As you can see, they had wool-spinning happening in the store (you can see the wheel through the window) and sell Black Star Pastry goodies. (I forgot my camera, so took these shots on my 2 megapixel phone, and then for the first time ever discovered I can get them off my phone using another cable, and then I polaroided them, just because I am having fun with polaroiding, even though it blurs things that are not originally blurry.)

Inside there was yarn for sale against the back wall. A lot of it was organic, and we were curious about what wool had to be to be organic, which apparently is concerned with the processing of the wool, not necessarily the rearing of the sheep (actually having looked into that, I don't think that is correct: see here).

Before we left my house my friend was showing me some beanies she had made already from wool from the Nundle Woollen Mill. Nundle is a little place up in the hills outside of Tamworth (the town where we grew up) with a few fine queer old country tales connected to it. I have been on many a youth-group camp in it's cold forests and taken teenagers on rugged outdoor education trekking expeditions through its surrounding wilds. Then when we got to A Coffee and a Yarn, there was Nundle wool for sale on the shelves, indicated by the white card in front of the orange wool you can see.
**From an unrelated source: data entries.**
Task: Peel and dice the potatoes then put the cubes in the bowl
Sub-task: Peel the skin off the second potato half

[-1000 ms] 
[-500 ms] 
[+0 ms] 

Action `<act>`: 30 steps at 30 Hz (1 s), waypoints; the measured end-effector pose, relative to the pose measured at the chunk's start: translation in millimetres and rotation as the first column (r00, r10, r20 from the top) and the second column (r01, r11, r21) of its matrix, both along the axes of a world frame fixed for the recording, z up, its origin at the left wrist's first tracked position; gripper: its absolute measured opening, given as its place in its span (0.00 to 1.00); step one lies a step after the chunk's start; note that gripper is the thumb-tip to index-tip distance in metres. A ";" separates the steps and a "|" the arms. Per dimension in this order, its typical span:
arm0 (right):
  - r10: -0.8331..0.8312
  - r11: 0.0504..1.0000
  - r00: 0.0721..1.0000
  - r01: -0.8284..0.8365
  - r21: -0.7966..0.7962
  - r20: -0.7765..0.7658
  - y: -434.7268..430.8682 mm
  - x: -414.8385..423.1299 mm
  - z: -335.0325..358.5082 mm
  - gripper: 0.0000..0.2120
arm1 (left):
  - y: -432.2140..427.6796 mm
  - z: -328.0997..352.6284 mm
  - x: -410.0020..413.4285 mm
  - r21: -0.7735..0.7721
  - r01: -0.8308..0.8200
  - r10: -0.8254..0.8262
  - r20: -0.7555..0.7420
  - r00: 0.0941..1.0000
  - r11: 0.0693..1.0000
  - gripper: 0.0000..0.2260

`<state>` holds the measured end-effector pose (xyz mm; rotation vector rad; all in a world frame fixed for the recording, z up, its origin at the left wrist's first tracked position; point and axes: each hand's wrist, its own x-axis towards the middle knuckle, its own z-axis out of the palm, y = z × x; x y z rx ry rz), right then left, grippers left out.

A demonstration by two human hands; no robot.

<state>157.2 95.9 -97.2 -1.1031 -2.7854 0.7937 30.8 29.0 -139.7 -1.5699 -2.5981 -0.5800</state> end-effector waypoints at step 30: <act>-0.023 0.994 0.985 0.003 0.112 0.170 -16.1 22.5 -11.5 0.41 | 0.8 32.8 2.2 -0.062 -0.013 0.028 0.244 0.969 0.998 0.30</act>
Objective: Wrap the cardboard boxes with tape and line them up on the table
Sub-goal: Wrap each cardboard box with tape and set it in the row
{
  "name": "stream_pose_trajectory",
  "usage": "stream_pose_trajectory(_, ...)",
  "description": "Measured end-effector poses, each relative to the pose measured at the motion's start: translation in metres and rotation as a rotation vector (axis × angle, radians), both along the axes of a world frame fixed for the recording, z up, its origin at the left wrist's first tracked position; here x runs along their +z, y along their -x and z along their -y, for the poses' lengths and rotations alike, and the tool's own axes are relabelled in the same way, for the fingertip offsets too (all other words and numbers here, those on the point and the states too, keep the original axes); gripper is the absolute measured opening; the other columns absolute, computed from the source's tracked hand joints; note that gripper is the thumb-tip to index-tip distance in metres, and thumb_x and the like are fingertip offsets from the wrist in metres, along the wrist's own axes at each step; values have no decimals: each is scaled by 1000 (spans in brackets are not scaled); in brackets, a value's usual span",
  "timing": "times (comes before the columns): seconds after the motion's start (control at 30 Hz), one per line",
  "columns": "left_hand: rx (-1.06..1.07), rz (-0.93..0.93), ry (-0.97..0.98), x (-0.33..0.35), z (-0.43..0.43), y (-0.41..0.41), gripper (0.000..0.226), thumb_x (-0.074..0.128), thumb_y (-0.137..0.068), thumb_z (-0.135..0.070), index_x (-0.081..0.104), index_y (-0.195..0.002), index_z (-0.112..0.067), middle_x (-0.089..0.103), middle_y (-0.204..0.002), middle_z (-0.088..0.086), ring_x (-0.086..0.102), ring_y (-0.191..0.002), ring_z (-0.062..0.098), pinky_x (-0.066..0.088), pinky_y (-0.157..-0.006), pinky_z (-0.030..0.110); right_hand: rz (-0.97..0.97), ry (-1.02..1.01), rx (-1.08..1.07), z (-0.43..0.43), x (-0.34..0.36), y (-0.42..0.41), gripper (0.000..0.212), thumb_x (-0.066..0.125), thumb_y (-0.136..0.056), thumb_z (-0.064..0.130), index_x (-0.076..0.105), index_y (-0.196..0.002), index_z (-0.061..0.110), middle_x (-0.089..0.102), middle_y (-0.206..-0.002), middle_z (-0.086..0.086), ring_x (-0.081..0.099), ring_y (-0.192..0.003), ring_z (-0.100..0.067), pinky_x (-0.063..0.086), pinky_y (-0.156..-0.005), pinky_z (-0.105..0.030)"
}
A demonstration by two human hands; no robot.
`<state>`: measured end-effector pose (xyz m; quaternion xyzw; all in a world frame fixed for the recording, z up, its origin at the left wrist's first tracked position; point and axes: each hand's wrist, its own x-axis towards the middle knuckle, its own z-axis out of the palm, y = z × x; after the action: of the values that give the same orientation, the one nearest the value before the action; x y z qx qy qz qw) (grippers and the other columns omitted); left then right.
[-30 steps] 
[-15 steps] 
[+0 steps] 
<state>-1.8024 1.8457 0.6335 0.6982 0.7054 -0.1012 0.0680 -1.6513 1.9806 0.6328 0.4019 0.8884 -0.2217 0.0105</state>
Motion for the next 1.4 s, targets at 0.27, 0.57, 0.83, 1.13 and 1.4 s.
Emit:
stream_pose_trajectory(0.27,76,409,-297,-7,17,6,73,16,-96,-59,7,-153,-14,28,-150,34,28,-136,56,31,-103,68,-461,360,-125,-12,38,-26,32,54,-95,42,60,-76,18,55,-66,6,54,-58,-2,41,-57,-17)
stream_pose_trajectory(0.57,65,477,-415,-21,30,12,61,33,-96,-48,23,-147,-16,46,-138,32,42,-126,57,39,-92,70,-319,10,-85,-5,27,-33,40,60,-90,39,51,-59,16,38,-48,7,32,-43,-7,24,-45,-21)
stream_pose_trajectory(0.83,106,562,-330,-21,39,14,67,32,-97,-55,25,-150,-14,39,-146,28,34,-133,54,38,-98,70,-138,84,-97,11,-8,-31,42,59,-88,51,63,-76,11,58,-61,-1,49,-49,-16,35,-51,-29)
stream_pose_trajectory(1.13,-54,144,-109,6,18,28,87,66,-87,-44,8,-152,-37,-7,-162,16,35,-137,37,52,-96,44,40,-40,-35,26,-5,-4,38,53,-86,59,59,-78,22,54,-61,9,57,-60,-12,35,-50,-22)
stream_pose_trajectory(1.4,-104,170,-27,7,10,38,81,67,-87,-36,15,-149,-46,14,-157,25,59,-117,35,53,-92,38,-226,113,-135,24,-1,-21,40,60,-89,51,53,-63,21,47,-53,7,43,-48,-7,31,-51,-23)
This is my friend in front of the other shelf where you can buy books and kits and wooden knitting needles.

All up we decided it is a fun place to go. They are also doing a roaring trade in take-away coffee, thus opening at 7 am, which in Newtown must be saying something about the coffee. If you don't take your own yarn craft they have knitting boxes in the middle of each table and you can pick it up where someone else left it and contribute towards knitting blanket squares or other items for the less fortunate. I picked it up (when I'd had enough of stitching crochet squares together) thinking I'd forgotten how to knit, but as soon as I had it in my hands it it all came back to me (helped no doubt by the fact that I didn't have to cast on and start it!) so I knitted a few rows. Knitting must be just like riding a bike. These are some of their table decorations.